Following is the “Meet a Reader” feature that appears on the book page of the current print issue of The Catholic Post.
How you know me:
I am pursuing my Masters in Agricultural and Applied Economics at the University of Illinois. I go to St John’s Catholic Newman Center for Mass and I also help to cantor or set up for Mass. I grew up in Singapore and came to the University of Illinois in 2011. I am a convert and my family and I are the first Catholics in our family. We were received into the church in 2008.
Why I love reading:
Earlier in my faith life, I saw Catholicism as being part of a ‘cool club’ of ‘good people.’ As long as I checked off the check boxes and did all the things I was supposed to do (Go to confession at least twice a year, go to Mass every Sunday, etc.), I was in God’s good graces and could live the rest of my life however I wanted. In college, I realized that my faith was not, could not be, just a ‘Sunday obligation.’ It had to be the core of every part of my life.
Previously, I had put my faith and my intellect into separate categories, but I came to realize that they both informed each other. I came to find that life in Christ was so much richer than I ever thought! I wanted to be “transformed by the renewing of my mind” (Romans 12:2). Now, spiritual reading is a regular part of my daily life. When I was young, I loved reading Lord of the Rings, Harry Potter, and all manner of books. Now that I am older, I know that Christ was calling me, even then, through the books I was reading, and now, continues to call me to Him.
What I’m reading now:
The Way of Trust and Love – A Retreat Guided by St Therese of Lisieux by Jacques Philippe. St Therese is a dear friend of mine, and each year, I try to find some time to read about her life and meditate on her spirituality. I really enjoyed another ‘personal retreat’ with her, I Believe In Love, by Fr Jean d’Elbee, and I wanted to try this one because I read another book by Jacques Philippe, Searching For and Maintaining Peace, and found it to be very beautiful and beneficial to me. This book is the transcript of some talks Fr Philippe gave as part of a retreat, and provides excerpts from St Therese’s autobiography and his advice on how to live St Therese’s Little Way in our daily lives.

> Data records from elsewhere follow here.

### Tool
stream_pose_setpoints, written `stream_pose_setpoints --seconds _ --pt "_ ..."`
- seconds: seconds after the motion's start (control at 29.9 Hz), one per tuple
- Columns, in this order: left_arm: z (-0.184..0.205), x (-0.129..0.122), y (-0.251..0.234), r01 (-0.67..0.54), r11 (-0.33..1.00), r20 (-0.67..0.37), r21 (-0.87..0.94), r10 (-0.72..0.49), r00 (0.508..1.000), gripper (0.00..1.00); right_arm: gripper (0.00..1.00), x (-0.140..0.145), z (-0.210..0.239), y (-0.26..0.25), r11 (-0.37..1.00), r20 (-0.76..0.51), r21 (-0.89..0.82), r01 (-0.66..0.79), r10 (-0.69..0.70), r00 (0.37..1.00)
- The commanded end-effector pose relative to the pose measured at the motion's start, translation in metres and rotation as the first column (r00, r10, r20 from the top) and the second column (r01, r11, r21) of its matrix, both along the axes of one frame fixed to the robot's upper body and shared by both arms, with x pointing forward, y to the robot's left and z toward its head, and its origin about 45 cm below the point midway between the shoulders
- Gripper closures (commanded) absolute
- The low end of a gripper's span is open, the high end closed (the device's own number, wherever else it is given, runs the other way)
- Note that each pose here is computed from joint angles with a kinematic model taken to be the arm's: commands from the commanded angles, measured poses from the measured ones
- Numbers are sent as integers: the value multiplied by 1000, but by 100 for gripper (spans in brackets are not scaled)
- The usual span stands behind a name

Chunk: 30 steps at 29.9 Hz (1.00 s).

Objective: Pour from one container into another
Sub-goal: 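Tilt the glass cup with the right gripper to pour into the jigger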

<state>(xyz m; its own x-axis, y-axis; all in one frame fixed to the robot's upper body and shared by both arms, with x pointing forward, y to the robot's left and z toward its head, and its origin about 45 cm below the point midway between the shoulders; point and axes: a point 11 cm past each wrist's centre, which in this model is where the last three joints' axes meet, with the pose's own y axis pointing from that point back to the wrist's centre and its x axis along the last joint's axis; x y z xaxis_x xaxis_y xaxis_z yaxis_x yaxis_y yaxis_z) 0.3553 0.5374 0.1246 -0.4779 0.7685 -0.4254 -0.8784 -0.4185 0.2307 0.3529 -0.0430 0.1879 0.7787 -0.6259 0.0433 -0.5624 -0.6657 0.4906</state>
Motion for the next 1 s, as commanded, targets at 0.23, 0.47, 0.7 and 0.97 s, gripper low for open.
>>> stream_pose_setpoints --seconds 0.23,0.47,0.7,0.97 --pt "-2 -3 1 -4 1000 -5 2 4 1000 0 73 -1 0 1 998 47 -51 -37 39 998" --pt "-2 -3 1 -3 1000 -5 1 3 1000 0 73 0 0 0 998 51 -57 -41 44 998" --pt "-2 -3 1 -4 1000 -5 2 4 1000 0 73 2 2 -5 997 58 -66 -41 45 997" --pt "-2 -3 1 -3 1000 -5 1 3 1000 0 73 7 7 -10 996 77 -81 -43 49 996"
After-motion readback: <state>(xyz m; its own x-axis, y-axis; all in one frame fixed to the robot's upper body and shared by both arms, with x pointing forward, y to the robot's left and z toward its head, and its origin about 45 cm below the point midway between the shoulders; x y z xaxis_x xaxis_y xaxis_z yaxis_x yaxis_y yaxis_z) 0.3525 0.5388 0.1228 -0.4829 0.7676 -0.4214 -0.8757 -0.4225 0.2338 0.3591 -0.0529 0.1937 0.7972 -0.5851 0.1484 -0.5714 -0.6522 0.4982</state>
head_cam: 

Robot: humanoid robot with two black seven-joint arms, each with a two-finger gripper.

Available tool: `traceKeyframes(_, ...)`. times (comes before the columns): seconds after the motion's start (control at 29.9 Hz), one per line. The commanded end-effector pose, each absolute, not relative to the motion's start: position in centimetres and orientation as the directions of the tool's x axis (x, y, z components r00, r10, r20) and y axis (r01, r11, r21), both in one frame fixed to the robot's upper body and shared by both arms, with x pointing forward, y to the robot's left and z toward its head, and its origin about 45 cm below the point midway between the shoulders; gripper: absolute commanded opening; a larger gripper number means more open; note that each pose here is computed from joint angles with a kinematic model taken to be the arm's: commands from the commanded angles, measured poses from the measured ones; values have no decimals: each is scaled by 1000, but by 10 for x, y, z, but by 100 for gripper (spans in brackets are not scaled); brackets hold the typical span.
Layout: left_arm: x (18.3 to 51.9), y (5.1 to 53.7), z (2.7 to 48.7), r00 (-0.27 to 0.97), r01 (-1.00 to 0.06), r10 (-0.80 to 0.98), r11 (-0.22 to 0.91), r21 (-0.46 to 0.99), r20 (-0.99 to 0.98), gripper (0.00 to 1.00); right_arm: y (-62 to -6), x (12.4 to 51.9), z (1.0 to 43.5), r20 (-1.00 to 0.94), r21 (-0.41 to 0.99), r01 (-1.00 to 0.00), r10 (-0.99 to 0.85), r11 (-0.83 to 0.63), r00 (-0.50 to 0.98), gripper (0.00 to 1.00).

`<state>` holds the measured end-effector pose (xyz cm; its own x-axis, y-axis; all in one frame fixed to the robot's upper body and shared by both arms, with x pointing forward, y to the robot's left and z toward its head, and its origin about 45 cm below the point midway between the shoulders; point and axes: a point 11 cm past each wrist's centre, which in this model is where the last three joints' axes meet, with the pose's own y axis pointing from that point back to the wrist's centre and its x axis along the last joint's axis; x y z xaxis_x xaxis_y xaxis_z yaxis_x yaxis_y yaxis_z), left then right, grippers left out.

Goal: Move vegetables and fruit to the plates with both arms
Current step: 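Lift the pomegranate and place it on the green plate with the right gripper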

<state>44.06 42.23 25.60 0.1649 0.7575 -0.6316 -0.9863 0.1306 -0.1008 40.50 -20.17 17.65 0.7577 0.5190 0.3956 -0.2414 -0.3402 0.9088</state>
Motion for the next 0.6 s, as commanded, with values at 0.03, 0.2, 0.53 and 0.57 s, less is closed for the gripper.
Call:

In this book, Fr Philippe says, “Every crisis is a chance to grow, an invitation to undertake a certain kind of work on ourselves. […] In every trial it is essential to ask oneself a question along these lines: What act of faith am I being invited to make in this situation? What attitude of hope am I being called to live by? And what conversion in relation to love, leading to a love that is truer and purer, am I being summoned to undertake?” This is a great challenge for me – to accept all that life brings as a gift from God, and to be a “cheerful giver.” (2 Cor 9:7) It reminds me of He Leadeth Me (Walter Ciszek), where Fr Ciszek meditates on being sent to a Russian prison for preaching the Gospel, “I had to continuously learn to accept God’s will – not as I wished it to be, not as it might have been, but as it actually was in the moment. And it was through the struggle to do this that spiritual growth and a greater appreciation of his will took place.”
I’m also reading Crossing the Threshold of Hope, a book-length interview with Pope John Paul II conducted in 1994. In it, journalist Vittorio Messori gives voice to the questions of the hearts of the faithful, from “Is there really a God?” to “Have the youth of today abandoned the Church?” I used to think of popes as faraway figures, to be respected, for sure, but I did not think they cared about me as a person, nor did I think that they would ever be a part of my life. I was so wrong! The popes are very accessible.
In it, Pope John Paul II says: “This world, which appears to be a great workshop in which knowledge is developed by man, which appears as progress and civilization, as a modern system of communications, as a structure of democratic freedoms without any limitations, this world is not capable of making man happy. […] Against the spirit of the world, the Church takes up anew each day a struggle that is none other than the struggle for the world’s soul.” Every Christian is given the divine calling to ‘Go and make disciples of all the nations’, and the popes are not exempt from that. As the Vicar of Christ on earth, John Paul II sets an example for us, as the “Pope of surprises”, to witness to the Gospel at all times, “to shout from the rooftops […] that there is hope, that it has been confirmed, that it is offered to whoever wants to accept it.”
The Lord of the Rings trilogy by J.R.R. Tolkien. I read it before my conversion, but the book taught me that even in the darkest of times, there is good that is worth fighting for. The book drew me to hunger for an adventurous life, a life that would have meaning beyond what I can see, and I have found that “life with Christ is a wonderful adventure,” as St. John Paul II has said.